Work order:
Say how many lines in the entries below have the word "positions" in them, giving only the number.

(Items from a dataset)

------------------------------

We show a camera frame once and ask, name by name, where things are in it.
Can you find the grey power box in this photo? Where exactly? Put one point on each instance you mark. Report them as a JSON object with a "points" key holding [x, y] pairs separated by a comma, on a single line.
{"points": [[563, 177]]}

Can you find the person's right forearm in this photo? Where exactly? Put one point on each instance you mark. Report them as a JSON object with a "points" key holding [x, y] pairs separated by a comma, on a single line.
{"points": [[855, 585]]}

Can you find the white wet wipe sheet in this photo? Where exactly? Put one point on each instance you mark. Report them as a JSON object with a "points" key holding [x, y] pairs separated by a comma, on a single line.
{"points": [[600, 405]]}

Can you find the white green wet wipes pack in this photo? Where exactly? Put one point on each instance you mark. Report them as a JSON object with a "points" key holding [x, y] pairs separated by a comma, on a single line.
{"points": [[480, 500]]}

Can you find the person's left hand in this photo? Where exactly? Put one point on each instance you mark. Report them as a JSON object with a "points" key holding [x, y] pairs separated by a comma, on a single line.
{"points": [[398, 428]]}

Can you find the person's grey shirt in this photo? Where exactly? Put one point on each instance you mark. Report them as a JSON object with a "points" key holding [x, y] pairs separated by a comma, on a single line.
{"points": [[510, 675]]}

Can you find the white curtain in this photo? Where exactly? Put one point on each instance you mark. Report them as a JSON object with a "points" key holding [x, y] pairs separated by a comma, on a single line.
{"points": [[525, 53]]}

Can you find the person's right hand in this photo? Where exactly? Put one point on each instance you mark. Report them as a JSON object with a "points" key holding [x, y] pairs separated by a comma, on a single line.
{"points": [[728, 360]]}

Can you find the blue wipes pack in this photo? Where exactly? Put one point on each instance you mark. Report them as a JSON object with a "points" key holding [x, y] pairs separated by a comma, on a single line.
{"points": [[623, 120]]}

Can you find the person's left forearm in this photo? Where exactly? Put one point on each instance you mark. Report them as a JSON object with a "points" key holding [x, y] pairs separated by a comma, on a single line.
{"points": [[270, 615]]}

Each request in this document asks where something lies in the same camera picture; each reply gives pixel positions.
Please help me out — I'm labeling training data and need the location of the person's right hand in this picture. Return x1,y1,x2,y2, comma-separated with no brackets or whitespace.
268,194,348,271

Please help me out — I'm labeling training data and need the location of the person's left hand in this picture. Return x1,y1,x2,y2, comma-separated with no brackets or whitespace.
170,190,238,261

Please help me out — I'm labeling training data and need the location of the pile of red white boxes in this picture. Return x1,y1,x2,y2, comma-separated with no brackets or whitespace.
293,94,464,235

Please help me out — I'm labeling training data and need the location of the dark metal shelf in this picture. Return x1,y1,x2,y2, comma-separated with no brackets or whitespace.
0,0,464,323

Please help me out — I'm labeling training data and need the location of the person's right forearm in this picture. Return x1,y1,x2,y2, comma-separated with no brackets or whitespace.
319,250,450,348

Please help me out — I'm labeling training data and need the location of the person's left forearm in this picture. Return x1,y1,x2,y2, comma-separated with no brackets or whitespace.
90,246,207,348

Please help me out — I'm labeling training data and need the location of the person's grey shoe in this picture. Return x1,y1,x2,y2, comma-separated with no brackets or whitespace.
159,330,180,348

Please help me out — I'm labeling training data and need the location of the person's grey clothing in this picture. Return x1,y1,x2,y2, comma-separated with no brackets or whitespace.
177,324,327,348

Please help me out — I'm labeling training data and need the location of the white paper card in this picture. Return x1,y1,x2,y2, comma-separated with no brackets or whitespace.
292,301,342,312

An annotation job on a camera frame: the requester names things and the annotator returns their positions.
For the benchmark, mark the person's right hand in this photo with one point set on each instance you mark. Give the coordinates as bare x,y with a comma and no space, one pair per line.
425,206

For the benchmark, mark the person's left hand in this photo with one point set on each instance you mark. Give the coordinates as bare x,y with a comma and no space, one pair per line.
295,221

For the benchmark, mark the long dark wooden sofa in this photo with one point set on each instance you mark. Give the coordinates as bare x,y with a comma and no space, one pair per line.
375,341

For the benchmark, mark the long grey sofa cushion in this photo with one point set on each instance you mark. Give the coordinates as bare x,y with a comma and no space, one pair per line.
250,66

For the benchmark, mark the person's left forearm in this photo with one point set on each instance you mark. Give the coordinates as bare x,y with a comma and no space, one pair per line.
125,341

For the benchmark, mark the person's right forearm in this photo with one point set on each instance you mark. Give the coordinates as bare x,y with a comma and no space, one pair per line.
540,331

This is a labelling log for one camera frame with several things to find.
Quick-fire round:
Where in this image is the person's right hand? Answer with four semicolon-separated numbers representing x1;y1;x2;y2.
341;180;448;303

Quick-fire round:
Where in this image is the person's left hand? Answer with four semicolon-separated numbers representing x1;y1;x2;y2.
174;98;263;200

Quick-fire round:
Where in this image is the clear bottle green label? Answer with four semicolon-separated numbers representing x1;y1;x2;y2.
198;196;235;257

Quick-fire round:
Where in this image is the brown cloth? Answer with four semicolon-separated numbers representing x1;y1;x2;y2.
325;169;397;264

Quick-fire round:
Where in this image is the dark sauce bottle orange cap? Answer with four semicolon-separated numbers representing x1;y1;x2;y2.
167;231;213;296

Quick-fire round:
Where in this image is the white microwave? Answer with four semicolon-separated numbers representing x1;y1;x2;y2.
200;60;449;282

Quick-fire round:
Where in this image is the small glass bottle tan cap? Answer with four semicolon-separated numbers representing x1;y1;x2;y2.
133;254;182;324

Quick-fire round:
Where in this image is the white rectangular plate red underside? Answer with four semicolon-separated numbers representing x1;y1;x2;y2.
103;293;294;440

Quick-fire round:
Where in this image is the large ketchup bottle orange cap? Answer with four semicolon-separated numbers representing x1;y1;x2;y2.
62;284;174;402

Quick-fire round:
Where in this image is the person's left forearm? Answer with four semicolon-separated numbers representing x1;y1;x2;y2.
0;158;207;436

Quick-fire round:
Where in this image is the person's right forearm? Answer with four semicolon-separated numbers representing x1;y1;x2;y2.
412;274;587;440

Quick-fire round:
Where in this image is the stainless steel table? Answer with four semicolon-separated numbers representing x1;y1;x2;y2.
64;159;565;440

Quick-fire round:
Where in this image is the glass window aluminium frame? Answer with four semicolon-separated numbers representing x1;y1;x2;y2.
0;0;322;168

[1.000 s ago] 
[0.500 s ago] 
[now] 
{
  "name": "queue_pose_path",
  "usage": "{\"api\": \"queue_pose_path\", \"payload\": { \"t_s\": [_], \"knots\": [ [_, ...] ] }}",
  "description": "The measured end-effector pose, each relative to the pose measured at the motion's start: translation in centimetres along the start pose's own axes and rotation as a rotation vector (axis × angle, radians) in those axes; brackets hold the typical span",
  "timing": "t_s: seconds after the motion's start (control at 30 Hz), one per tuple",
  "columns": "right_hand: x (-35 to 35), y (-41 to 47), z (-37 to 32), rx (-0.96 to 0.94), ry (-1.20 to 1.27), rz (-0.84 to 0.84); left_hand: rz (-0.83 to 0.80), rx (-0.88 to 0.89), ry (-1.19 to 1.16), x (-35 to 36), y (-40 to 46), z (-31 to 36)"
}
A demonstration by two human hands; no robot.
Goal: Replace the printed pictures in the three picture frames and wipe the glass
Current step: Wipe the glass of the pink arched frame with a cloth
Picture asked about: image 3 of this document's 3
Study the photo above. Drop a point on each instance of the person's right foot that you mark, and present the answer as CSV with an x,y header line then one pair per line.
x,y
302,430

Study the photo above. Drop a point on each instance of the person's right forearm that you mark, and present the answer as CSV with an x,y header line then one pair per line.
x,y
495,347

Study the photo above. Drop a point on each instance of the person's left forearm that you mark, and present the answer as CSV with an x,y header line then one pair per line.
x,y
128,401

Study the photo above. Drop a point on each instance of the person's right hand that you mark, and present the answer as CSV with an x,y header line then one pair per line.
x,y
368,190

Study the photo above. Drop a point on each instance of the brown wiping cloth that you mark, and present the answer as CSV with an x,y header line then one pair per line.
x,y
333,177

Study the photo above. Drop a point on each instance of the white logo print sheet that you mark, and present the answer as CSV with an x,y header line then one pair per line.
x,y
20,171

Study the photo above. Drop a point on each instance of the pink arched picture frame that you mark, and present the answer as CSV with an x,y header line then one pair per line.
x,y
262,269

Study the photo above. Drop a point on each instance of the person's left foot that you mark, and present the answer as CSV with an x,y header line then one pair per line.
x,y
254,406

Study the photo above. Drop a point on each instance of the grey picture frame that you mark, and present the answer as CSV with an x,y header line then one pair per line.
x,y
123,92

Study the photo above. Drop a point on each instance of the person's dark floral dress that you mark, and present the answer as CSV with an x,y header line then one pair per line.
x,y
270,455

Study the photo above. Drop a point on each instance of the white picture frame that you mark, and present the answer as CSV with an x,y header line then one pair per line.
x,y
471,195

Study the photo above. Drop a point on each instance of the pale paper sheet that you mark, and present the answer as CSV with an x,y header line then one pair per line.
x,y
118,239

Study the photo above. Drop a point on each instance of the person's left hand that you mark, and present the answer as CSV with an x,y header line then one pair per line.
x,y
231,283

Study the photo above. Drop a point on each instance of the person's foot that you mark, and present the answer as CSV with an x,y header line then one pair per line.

------------------------------

The completed task:
2